Ugandan social worker and politician (born 1980)

Lucy Akello (born 9 October 1980) is a Ugandan social worker and politician, who served as the member of parliament for the Amuru District Women's Constituency in the 10th Parliament (2016 to 2021). She was elected back to the eleventh Parliament representing Amuru District under FDC political party. She is a member of the opposition Forum for Democratic Change (FDC), and she serves as the shadow minister for labour, gender and social development.

==Early life and education==
Akello was born on 9 October 1980, in Lamogi sub-county, Amuru District, in the Northern Region of Uganda. Her father is John Obina, a lecturer at Kyambogo University.

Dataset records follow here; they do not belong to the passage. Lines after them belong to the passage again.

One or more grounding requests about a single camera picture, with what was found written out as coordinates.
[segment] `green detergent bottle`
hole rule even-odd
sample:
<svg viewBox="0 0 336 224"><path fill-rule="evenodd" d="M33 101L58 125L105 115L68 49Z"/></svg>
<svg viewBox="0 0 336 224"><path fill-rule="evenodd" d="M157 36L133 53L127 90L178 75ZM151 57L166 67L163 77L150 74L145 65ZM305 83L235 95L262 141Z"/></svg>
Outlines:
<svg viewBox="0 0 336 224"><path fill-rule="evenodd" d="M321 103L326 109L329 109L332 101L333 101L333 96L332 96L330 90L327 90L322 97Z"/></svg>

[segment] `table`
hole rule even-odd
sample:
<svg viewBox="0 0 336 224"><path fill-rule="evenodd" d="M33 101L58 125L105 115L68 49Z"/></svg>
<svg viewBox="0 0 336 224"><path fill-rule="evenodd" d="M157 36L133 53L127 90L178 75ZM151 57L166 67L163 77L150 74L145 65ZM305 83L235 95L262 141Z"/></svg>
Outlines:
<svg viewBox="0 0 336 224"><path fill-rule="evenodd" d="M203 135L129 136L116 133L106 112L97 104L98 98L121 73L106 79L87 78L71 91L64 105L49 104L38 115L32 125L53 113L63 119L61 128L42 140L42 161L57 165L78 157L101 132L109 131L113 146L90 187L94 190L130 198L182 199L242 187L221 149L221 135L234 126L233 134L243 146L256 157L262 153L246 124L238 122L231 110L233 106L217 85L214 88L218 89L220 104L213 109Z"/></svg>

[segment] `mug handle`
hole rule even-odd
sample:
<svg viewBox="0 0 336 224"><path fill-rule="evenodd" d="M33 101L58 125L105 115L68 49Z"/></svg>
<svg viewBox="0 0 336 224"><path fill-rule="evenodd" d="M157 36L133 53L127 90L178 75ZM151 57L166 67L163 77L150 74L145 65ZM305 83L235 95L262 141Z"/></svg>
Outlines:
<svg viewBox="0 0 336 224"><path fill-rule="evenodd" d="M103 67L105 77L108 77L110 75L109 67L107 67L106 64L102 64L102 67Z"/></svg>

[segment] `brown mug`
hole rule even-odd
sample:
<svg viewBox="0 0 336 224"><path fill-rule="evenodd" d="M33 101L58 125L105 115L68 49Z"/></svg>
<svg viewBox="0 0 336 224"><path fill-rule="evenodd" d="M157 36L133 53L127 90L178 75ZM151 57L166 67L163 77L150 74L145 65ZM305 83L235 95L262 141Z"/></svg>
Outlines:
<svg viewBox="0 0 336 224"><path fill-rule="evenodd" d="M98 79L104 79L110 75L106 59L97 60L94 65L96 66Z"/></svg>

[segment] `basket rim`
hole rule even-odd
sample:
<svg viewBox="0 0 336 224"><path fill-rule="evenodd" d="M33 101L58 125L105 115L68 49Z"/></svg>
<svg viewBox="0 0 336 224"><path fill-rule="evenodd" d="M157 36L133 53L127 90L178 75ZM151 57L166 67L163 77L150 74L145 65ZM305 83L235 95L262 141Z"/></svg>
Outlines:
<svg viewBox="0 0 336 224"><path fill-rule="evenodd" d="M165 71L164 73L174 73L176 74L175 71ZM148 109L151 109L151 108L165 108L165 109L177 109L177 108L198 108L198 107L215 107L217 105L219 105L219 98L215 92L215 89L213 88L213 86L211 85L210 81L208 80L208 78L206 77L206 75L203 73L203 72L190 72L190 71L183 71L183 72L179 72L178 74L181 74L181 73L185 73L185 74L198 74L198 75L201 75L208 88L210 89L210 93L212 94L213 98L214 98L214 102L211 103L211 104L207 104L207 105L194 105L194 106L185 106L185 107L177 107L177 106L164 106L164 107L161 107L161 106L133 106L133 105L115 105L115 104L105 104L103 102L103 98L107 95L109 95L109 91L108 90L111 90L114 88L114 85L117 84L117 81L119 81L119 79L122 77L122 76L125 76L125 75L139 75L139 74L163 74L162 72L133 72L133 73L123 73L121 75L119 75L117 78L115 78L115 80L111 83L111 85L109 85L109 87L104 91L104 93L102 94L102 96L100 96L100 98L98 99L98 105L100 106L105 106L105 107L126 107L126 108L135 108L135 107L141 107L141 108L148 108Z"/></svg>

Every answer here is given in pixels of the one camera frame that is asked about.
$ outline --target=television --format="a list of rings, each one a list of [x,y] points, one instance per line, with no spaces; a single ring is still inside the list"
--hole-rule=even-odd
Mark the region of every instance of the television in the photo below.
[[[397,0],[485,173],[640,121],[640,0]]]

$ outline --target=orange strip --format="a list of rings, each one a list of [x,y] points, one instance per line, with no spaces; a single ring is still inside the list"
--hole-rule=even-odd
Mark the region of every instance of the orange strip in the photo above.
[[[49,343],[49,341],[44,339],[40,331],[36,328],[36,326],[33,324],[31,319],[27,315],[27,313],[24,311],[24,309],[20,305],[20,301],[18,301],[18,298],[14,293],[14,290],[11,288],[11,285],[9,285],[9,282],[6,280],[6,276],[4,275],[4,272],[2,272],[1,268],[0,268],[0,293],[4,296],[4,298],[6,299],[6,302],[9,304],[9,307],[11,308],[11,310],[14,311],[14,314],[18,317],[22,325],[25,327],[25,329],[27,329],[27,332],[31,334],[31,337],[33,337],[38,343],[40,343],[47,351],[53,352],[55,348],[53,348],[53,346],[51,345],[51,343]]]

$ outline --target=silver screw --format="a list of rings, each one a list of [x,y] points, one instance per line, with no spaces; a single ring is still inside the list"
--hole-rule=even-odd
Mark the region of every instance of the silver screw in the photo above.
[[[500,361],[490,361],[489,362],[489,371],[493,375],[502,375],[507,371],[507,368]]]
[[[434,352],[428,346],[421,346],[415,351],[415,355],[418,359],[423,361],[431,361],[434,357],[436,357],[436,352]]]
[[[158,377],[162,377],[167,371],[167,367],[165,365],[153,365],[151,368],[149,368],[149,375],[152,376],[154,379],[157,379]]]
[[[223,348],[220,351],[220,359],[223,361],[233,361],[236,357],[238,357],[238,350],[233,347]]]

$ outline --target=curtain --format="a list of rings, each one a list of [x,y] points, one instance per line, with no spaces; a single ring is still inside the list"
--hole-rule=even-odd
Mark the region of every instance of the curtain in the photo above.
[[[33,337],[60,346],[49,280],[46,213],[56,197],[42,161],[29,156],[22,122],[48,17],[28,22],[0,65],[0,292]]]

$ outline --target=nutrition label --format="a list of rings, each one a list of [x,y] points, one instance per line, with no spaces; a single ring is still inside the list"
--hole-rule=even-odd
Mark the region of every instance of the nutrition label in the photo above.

Akello attended Olwal Ocaja Primary School, later she attended Lacor Primary School, Mary Immaculate Primary School Gulu and Kyambogo Primary School for her Primary Leaving Certificate. She then attended Iganga Secondary School for her O-Level studies and then UgandaMartyrs' Secondary School Namugongo, where she completed her A-Level education. She was admitted to Makerere University, in Kampala, where she graduated in 2004, with a Bachelor of Arts in Social Science. Later, in 2011, she obtained a Master of Arts in Development studies, from Uganda Martyrs University in Nkozi, Wakiso District.

==Career==

=== Early career ===
In 2005, Akello was hired by Justice & Peace Commission (JPC), a local non-government organization within the Catholic Church that promotes peace and reconciliation in war-torn Northern Uganda. She worked there for ten years, beginning as a program officer, then as a program manager and from 2006 until 2014, as the executive director. Her focus was on human rights, land rights, women rights and children's rights.

=== Political career ===
In October 2014, Betty Bigombe, the Amuru District Women's member of parliament resigned to take up an appointment at the World Bank, in Washington, DC. A special election was organised to fill her seat in December 2014. Akello, running on the opposition FDC political party ticket, beat seven other candidates and won. During the 2016 parliamentary election, she ran successfully, again on the FDC ticket. She spoke 30 times during the first year of the 10th Parliament.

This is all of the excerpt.